Indiana Gov. Mike Pence would like to ride into the presidency as he has his governorship: On the coattails of his predecessor, former Gov. Mitch Daniels. Unlike his years in Congress, Pence’s governorship has been largely marked, not by forging crucial and substantive policies that reign in the administrative state and advance the cause of liberty, but by a refusal to make waves. In our current climate, that means governing as a technocratic Progressive.
So while treating Hoosiers to essentially the stable status quo Daniels earned making tough and politically risky decisions, Pence has been traveling the country, proclaiming his conservative chops and hoping to increase his visibility through marketing rather than liberty-rejuvenating policy.
[. . .]
Pence’s record as governor marks a turn from his well-regarded tenure as U.S. Representative.
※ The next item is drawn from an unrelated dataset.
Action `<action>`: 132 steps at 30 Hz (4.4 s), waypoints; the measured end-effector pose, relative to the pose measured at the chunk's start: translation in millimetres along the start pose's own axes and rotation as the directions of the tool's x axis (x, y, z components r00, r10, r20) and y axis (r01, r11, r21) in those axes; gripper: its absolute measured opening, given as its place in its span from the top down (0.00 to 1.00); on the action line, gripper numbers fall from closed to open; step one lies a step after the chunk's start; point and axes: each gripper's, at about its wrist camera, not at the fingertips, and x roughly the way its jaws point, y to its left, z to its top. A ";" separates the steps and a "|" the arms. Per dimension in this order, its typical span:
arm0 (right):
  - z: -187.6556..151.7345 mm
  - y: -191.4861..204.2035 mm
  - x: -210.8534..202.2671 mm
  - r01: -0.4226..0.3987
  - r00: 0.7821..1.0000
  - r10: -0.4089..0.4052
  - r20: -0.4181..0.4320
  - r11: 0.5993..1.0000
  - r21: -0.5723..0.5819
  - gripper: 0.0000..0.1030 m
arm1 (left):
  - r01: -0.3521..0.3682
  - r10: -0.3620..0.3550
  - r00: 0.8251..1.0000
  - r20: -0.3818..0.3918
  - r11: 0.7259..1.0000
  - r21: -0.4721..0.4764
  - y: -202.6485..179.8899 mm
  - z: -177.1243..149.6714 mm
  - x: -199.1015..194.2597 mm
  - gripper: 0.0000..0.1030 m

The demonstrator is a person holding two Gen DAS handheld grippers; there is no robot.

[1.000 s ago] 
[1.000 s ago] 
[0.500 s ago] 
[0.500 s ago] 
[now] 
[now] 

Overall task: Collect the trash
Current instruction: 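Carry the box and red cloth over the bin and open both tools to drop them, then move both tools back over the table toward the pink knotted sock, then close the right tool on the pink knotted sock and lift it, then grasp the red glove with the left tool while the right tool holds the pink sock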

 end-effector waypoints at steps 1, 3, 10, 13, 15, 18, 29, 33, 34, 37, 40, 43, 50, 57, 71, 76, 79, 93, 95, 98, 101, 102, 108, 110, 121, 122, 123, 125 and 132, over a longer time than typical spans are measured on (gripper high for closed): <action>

Rather than governing as a conservative, he has governed as a Republican. That’s not because he has to constantly compromise with a strong opposition. In this, Pence’s first year as governor, Republicans even have supermajority control and can do essentially anything they want. Daniels had to negotiate with Democrats. They even walked out on him and precluded state business when they were in the minority, and he stood firm like Wisconsin’s Gov. Scott Walker. But Pence is proving to be no Daniels. Instead of showing how conservatives can cut bureaucracy and expand liberty when given the berth—and certainly Democrats take a mile to do the opposite if given an inch—Pence has instead been indicating he’s been in Washington too long, and absorbed its comfort with a well-padded government fed by an attenuating citizenry.
Maybe I'm just seeing what I'm looking for, but it seems to me the cries of "He's not being conservative" are groing in frequency and intensity for Pence. The "governing like a Republican, not a conservative" seems especially stinging, and it could be the one that sticks. The post lists four prominent "statist" policy decisions Pence has made -- including on "government-managed" health care and "Common Core-style education" in which he made a clear choice "between managerial progressivism and robust self-government."
Of course, Ronald Reagan, who has reached demigod status for the conservative movement, was once said to be "not conservative enough" as well. So we'll see.